Although The Irish Post initially reported there have been 54 incidents of animals being “ingested” by plane engines since Jan. 1 of this year, the paper took that story down when it proved false. A spokesman for the Dublin Airport Authority (DAA) said some animals have been hit by taxiing planes and other vehicles, but none had been "ingested." Animals being hit near runways is not uncommon at major airports.
“Contrary to media reports, no hares or birds have been ingested into aircraft engines Dublin Airport this year," said Paul O'Kane. "Unfortunately, 43 birds and 11 hares have been struck by either an aircraft or a vehicle on the airfield, but no animals have been ingested into an aircraft engine."
“Bird strikes” accounted for 43 of the cases, while 11 hares living in the grassy areas near the runways accounted for the rest, according to the DAA.
Airport officials said they've taken measures to uphold high safety standards and prevent aviation risks.
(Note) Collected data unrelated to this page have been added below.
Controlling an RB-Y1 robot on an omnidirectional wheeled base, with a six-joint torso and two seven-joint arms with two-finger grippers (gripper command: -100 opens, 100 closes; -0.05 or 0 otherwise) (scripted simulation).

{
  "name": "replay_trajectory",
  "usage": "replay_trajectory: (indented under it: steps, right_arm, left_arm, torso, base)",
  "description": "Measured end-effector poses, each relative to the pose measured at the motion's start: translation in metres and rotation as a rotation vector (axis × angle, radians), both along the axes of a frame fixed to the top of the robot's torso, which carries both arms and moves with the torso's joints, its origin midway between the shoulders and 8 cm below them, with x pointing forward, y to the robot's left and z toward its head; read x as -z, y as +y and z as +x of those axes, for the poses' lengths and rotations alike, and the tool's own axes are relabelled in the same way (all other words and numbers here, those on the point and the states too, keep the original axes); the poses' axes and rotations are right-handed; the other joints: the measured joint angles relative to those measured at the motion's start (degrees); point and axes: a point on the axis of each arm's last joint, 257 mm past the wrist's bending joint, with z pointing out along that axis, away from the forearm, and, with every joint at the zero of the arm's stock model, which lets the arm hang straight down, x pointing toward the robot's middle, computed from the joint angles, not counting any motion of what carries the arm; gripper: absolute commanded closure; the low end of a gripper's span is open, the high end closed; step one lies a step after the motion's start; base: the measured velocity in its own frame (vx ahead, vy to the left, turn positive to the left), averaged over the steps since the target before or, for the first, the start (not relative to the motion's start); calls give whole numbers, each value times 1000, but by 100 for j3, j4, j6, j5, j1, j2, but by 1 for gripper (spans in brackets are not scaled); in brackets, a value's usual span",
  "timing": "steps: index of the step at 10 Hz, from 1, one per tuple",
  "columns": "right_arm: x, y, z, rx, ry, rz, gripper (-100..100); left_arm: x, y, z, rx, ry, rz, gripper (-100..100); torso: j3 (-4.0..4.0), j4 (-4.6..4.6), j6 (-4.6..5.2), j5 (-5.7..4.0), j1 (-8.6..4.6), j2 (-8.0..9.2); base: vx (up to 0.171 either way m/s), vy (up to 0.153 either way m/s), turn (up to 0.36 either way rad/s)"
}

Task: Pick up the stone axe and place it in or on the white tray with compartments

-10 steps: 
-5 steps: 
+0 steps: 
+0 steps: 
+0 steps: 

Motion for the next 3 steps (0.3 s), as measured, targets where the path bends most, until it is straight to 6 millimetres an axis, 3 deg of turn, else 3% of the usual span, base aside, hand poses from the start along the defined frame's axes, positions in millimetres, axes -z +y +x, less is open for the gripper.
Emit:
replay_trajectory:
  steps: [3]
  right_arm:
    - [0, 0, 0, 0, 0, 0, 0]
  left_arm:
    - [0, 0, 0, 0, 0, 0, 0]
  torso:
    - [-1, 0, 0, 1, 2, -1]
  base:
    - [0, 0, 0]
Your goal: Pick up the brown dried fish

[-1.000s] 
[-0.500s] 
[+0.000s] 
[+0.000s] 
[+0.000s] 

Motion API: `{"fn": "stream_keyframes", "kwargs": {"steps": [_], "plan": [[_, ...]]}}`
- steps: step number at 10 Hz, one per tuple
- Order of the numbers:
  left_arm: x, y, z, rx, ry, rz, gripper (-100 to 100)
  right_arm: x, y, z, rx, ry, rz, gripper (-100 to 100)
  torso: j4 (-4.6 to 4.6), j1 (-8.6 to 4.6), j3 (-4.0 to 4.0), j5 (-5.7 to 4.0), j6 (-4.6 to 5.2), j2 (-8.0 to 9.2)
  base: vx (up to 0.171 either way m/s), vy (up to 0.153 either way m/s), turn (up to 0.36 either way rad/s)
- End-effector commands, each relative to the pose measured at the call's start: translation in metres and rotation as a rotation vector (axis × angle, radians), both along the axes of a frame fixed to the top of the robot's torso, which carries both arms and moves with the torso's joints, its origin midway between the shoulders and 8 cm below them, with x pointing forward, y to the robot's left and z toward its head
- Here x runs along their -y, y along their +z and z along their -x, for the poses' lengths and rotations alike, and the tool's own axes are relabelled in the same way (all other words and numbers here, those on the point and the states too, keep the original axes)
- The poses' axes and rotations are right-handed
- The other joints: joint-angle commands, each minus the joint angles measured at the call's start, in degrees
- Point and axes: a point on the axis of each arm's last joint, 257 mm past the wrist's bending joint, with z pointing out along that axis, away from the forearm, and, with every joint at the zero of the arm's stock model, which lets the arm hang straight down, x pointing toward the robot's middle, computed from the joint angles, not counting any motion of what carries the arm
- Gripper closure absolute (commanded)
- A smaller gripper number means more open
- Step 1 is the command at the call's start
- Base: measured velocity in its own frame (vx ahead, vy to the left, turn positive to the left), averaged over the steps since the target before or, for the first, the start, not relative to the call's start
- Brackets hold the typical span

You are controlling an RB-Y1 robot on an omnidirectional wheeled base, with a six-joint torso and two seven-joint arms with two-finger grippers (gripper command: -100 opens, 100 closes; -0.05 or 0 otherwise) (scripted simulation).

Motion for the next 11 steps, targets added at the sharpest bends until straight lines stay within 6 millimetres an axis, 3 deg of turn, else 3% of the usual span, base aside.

They've managed the nearby wildlife through a catch-and-release program and, when necessary, by shooting the animals, according to reports.
When a surge of strikes would occur in quick succession, the airport authority would carry out “controlled shoots” to reduce the animal population, Dublin Live reported. While 55 hares were culled in 2018, no shoots have taken place so far this year.
Since January, crews have relocated 44 hares to a safer area so far, under the supervision of a consultant approved by the National Parks and Wildlife Service, according to the Post.
The number of animal strikes so far this year has been cut almost in half from the 102 recorded in 2018, local media reported.
A well-known bird strike occurred in the U.S. in January 2009, when a plane leaving New York's LaGuardia Airport collided with a flock of geese that caused both its engines to stop. Unable to return to the airport, Capt. Chesley “Sully” Sullenberger landed the plane on the Hudson River in what has been dubbed the "Miracle on the Hudson."